◆ **YOUR ASSIGNMENT**:
Before printing, remove every picture; then print the lines below exactly, from the first line through the line containing "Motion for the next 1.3".

◆ **PROVIDED MATERIAL**:
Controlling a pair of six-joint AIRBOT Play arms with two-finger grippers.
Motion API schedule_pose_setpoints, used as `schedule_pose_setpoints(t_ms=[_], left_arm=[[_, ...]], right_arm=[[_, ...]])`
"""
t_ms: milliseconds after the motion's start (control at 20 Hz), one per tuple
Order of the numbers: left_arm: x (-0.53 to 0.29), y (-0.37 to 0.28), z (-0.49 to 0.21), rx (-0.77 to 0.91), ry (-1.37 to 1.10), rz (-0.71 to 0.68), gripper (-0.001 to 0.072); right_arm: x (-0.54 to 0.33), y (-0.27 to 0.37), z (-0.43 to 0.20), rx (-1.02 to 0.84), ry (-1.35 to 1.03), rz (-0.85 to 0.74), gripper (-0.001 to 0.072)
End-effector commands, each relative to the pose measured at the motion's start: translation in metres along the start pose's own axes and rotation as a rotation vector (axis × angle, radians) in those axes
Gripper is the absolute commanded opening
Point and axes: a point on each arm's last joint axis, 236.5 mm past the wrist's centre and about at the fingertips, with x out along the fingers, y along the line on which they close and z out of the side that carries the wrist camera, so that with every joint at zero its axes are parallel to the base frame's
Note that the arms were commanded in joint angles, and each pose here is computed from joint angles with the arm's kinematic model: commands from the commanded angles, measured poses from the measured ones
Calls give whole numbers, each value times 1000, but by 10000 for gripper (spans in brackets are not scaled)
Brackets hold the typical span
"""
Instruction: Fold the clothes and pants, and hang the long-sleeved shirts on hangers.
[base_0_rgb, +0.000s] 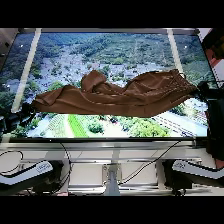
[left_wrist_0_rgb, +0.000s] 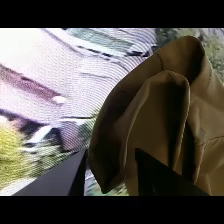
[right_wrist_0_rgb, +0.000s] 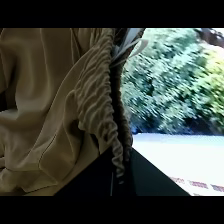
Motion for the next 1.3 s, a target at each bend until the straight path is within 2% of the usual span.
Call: schedule_pose_setpoints(t_ms=[0,50,450,600,750,850,1000,1250], left_arm=[[5,6,-1,-10,6,12,79],[5,4,4,-9,-11,10,19],[-50,-98,114,110,-233,-172,18],[-66,-118,130,145,-265,-204,18],[-64,-119,119,166,-216,-207,18],[-62,-113,109,206,-175,-183,17],[-62,-98,96,304,-122,-108,16],[-72,-36,80,560,1,164,15]], right_arm=[[0,1,0,0,-1,2,30],[0,2,1,-4,-2,9,30],[-31,24,34,-23,-96,15,29],[-55,13,43,-54,-105,-95,28],[-70,-15,14,-86,32,-239,28],[-76,-35,-14,-81,159,-320,28],[-78,-47,-41,-81,274,-353,28],[-67,-66,-78,-39,412,-380,28]])
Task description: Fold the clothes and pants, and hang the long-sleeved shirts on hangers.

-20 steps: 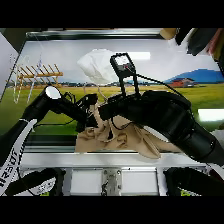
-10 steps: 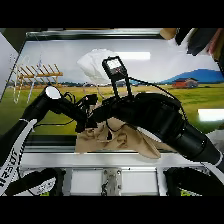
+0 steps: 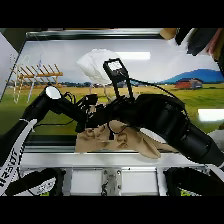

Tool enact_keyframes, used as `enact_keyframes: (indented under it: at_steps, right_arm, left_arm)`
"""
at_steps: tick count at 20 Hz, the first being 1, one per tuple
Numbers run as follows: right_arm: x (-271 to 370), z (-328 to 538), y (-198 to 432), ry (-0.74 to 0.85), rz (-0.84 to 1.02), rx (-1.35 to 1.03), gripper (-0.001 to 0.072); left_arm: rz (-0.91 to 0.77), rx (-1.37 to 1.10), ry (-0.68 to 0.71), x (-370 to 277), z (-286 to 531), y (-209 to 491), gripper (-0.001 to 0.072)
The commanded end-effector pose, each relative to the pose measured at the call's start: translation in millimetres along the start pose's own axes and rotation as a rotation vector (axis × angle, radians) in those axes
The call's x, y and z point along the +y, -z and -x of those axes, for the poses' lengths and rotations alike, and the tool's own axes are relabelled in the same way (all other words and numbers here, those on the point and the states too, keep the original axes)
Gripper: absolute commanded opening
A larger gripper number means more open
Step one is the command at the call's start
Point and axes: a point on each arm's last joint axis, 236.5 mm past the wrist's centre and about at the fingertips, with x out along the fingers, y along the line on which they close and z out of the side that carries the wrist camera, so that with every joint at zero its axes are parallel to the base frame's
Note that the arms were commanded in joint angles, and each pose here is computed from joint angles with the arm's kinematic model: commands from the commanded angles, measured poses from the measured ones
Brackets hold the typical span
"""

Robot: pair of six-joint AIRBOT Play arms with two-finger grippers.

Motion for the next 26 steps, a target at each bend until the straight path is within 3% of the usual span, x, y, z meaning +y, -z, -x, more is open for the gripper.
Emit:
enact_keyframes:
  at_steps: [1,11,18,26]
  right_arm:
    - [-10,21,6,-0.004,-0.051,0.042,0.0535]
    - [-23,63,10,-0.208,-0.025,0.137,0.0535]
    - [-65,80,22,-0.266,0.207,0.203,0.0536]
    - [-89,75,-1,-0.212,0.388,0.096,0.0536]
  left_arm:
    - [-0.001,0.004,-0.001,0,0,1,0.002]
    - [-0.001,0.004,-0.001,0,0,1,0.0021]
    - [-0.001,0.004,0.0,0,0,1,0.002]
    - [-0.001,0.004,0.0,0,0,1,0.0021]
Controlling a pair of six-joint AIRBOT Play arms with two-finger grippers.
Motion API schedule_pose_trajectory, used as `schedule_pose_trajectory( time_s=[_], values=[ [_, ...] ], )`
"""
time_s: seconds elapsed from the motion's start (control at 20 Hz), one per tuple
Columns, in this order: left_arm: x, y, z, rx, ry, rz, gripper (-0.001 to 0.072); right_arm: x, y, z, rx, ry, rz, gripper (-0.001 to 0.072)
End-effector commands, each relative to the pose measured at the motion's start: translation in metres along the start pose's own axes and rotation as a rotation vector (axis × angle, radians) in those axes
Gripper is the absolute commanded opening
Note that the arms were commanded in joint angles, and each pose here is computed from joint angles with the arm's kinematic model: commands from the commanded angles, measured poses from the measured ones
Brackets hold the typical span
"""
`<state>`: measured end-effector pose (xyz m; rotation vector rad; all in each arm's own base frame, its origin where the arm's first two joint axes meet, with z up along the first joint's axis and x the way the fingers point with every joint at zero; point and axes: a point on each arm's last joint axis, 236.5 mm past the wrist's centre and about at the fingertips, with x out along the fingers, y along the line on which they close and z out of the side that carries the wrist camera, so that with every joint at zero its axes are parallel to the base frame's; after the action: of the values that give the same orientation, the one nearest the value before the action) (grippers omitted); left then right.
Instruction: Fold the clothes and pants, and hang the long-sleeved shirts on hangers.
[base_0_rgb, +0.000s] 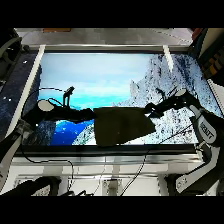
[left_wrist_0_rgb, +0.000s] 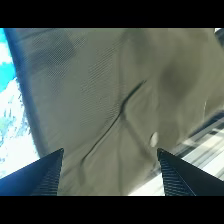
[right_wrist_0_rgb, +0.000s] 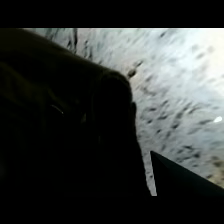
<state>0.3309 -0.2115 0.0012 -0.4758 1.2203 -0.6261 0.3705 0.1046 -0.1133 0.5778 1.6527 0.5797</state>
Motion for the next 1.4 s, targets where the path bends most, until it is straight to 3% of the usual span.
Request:
schedule_pose_trajectory(
  time_s=[0.0, 0.4, 0.85, 0.9, 1.0, 1.05, 1.35],
  values=[
    [0.0, 0.0, 0.001, 0.029, -0.003, 0.001, 0.0678, 0.022, 0.034, -0.022, -0.04, 0.124, 0.148, 0.0677],
    [-0.001, 0.013, 0.002, 0.091, -0.006, 0.057, 0.0678, 0.038, 0.095, -0.055, -0.242, 0.287, 0.23, 0.0679],
    [-0.002, 0.028, -0.002, 0.137, 0.017, 0.118, 0.0677, 0.093, 0.121, -0.07, -0.398, 0.331, 0.127, 0.0673],
    [-0.002, 0.028, -0.002, 0.137, 0.016, 0.119, 0.0677, 0.098, 0.123, -0.068, -0.409, 0.318, 0.116, 0.0624],
    [-0.003, 0.033, 0.003, 0.187, 0.0, 0.143, 0.0676, 0.103, 0.128, -0.067, -0.423, 0.308, 0.108, 0.0175],
    [-0.005, 0.035, 0.007, 0.228, -0.008, 0.158, 0.0674, 0.104, 0.129, -0.067, -0.422, 0.308, 0.11, 0.0049],
    [-0.084, 0.029, 0.075, 0.481, -0.18, 0.363, 0.0659, 0.065, 0.155, -0.039, -0.446, 0.249, 0.106, 0.0041]
  ],
)
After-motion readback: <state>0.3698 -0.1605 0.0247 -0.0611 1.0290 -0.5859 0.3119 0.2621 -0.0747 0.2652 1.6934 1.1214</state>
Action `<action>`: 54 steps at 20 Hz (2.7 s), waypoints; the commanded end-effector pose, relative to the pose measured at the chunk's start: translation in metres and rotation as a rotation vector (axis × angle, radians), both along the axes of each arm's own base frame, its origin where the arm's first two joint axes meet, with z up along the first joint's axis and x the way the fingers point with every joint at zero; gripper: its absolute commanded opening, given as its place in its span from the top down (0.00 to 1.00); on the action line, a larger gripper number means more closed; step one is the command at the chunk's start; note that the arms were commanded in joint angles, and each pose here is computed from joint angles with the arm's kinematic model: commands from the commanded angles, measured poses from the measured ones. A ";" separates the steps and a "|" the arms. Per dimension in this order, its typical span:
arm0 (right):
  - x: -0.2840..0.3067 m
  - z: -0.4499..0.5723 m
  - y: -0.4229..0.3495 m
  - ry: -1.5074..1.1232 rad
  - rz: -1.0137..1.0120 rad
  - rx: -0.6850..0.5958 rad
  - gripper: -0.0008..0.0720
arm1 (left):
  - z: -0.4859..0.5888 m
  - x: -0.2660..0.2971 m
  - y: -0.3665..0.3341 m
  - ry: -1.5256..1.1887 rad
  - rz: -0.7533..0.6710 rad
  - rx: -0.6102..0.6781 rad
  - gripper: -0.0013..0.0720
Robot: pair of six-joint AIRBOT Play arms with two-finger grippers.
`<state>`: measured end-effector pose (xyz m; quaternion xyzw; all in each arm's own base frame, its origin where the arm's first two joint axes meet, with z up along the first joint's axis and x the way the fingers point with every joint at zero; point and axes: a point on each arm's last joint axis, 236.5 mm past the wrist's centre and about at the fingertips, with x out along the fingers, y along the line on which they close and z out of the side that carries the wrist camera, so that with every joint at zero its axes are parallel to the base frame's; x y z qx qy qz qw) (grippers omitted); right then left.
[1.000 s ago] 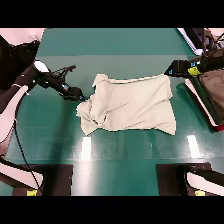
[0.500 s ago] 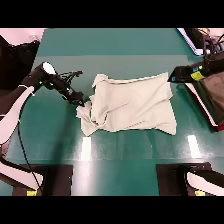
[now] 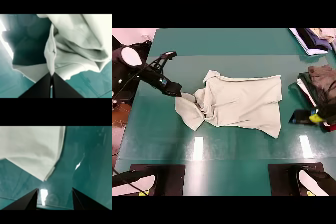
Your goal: Fold the shirts.
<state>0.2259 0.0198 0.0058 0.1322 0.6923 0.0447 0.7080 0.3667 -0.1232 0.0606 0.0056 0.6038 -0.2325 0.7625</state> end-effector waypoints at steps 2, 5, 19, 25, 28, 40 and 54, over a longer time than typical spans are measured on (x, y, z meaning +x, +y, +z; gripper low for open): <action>-0.040 -0.046 0.028 0.069 -0.064 0.121 0.34 | -0.010 -0.023 0.007 0.008 0.040 0.014 0.95; -0.033 -0.064 0.039 0.011 -0.120 0.167 0.34 | -0.043 -0.049 0.009 0.101 0.048 0.019 0.95; -0.013 -0.090 0.047 -0.005 -0.185 0.218 0.81 | -0.053 -0.048 0.005 0.077 0.106 -0.016 0.95; 0.039 0.022 0.040 -0.385 -0.107 0.189 0.97 | 0.062 -0.014 0.007 -0.314 0.161 -0.081 0.95; 0.073 0.170 0.031 -0.806 -0.101 0.137 0.97 | 0.217 -0.019 0.011 -0.732 0.179 -0.172 0.95; -0.047 0.490 0.053 -1.593 -0.003 0.040 0.97 | 0.566 -0.243 0.036 -1.678 0.141 -0.441 0.95; 0.083 0.250 0.001 -0.422 -0.087 0.038 0.97 | 0.265 -0.017 0.029 -0.759 0.156 -0.057 0.95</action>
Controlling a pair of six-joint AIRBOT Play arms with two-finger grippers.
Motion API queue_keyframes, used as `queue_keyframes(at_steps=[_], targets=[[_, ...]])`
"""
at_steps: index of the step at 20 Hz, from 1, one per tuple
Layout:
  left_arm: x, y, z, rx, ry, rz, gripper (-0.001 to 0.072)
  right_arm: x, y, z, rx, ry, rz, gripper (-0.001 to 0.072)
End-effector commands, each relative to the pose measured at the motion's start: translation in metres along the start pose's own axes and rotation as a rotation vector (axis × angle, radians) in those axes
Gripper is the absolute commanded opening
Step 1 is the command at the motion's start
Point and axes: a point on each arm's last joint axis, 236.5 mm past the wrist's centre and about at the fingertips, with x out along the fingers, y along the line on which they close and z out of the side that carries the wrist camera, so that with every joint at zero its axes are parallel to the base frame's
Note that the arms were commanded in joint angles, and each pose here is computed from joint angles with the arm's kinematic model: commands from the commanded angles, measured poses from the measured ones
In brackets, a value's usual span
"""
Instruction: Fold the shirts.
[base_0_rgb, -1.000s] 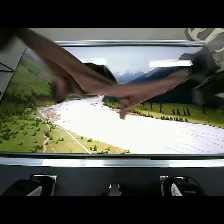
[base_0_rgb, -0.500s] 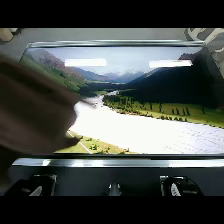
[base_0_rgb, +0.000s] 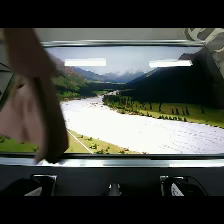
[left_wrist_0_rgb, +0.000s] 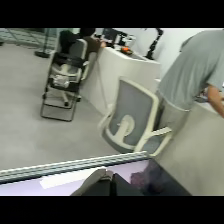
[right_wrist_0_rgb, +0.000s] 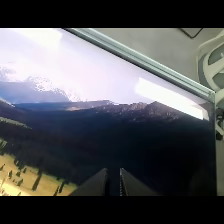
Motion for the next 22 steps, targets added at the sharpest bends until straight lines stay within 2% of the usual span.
queue_keyframes(at_steps=[1, 2, 5, 7, 9, 11, 13, 14, 15, 17, 19, 20, 22], targets=[[0.043, -0.047, 0.004, -0.085, -0.117, -0.164, 0.0020, 0.030, -0.009, -0.004, -0.002, 0.029, -0.014, 0.0189], [0.040, -0.064, 0.011, -0.061, -0.147, -0.198, 0.0021, 0.028, -0.016, 0.000, -0.009, 0.009, -0.045, 0.0216], [0.013, -0.097, 0.040, 0.027, -0.206, -0.258, 0.0020, 0.023, -0.027, 0.004, -0.024, -0.008, -0.093, 0.0227], [0.001, -0.085, 0.044, 0.099, -0.192, -0.203, 0.0019, 0.022, -0.027, 0.000, -0.028, 0.012, -0.096, 0.0240], [0.005, -0.051, 0.013, 0.077, -0.038, -0.101, 0.0020, 0.022, -0.025, -0.005, -0.028, 0.033, -0.086, 0.0392], [0.015, -0.006, -0.055, 0.061, 0.211, 0.014, 0.0020, 0.026, -0.017, -0.013, -0.019, 0.066, -0.050, 0.0413], [0.013, 0.051, -0.155, 0.073, 0.539, 0.156, 0.0021, 0.043, 0.012, -0.039, 0.008, 0.180, 0.088, 0.0444], [0.009, 0.071, -0.201, 0.054, 0.670, 0.193, 0.0021, 0.059, 0.031, -0.062, 0.014, 0.271, 0.181, 0.0536], [0.006, 0.084, -0.245, 0.026, 0.767, 0.212, 0.0020, 0.077, 0.053, -0.087, 0.011, 0.360, 0.284, 0.0564], [-0.004, 0.105, -0.323, -0.021, 0.911, 0.244, 0.0021, 0.112, 0.095, -0.139, 0.039, 0.506, 0.461, 0.0573], [-0.021, 0.114, -0.368, -0.049, 1.012, 0.264, 0.0021, 0.146, 0.133, -0.188, 0.111, 0.607, 0.585, 0.0590], [-0.026, 0.114, -0.379, -0.055, 1.039, 0.265, 0.0021, 0.163, 0.151, -0.206, 0.151, 0.620, 0.633, 0.0638], [-0.027, 0.109, -0.381, -0.047, 1.040, 0.253, 0.0021, 0.197, 0.173, -0.224, 0.231, 0.608, 0.672, 0.0639]])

◆ **RESULT**:
Controlling a pair of six-joint AIRBOT Play arms with two-finger grippers.
Motion API schedule_pose_setpoints, used as `schedule_pose_setpoints(t_ms=[_], left_arm=[[_, ...]], right_arm=[[_, ...]])`
"""
t_ms: milliseconds after the motion's start (control at 20 Hz), one per tuple
Order of the numbers: left_arm: x (-0.53 to 0.29), y (-0.37 to 0.28), z (-0.49 to 0.21), rx (-0.77 to 0.91), ry (-1.37 to 1.10), rz (-0.71 to 0.68), gripper (-0.001 to 0.072); right_arm: x (-0.54 to 0.33), y (-0.27 to 0.37), z (-0.43 to 0.20), rx (-1.02 to 0.84), ry (-1.35 to 1.03), rz (-0.85 to 0.74), gripper (-0.001 to 0.072)
End-effector commands, each relative to the pose measured at the motion's start: translation in metres along the start pose's own axes and rotation as a rotation vector (axis × angle, radians) in those axes
Gripper is the absolute commanded opening
Point and axes: a point on each arm's last joint axis, 236.5 mm past the wrist's centre and about at the fingertips, with x out along the fingers, y along the line on which they close and z out of the side that carries the wrist camera, so that with every joint at zero its axes are parallel to the base frame's
Note that the arms were commanded in joint angles, and each pose here is computed from joint angles with the arm's kinematic model: commands from the commanded angles, measured poses from the measured ones
Calls give whole numbers, each value times 1000, but by 10000 for gripper (spans in brackets are not scaled)
Brackets hold the typical span
"""
Instruction: Fold the clothes and pants, and hang the long-sleeved shirts on hangers.
[base_0_rgb, +0.000s] 
[left_wrist_0_rgb, +0.000s] 
[right_wrist_0_rgb, +0.000s] 
Motion for the next 1.3 s, a target at each bend until the straight path is within 2% of the usual span.

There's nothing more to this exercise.